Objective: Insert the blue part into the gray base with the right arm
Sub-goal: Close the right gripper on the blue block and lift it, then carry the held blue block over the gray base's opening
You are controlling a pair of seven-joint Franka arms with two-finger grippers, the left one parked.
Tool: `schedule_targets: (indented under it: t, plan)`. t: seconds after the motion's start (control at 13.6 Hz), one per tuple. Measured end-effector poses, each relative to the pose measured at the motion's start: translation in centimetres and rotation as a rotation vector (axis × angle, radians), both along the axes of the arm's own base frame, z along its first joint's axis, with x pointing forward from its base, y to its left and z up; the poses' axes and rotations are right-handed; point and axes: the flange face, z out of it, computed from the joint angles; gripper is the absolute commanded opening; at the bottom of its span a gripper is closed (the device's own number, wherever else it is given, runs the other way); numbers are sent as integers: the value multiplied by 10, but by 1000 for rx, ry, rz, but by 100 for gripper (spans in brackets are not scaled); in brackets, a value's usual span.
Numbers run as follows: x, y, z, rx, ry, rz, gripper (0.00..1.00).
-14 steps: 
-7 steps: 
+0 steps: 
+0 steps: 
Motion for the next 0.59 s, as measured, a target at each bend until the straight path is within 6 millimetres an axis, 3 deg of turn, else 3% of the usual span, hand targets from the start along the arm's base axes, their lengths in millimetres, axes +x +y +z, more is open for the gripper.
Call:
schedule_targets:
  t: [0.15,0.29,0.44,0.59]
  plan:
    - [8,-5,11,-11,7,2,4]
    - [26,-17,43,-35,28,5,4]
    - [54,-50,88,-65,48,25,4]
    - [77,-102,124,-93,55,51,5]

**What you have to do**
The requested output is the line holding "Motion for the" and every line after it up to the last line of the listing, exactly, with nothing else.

**Answer to this exercise**
Motion for the next 0.59 s, as measured, a target at each bend until the straight path is within 6 millimetres an axis, 3 deg of turn, else 3% of the usual span, hand targets from the start along the arm's base axes, their lengths in millimetres, axes +x +y +z, more is open for the gripper.
Call:
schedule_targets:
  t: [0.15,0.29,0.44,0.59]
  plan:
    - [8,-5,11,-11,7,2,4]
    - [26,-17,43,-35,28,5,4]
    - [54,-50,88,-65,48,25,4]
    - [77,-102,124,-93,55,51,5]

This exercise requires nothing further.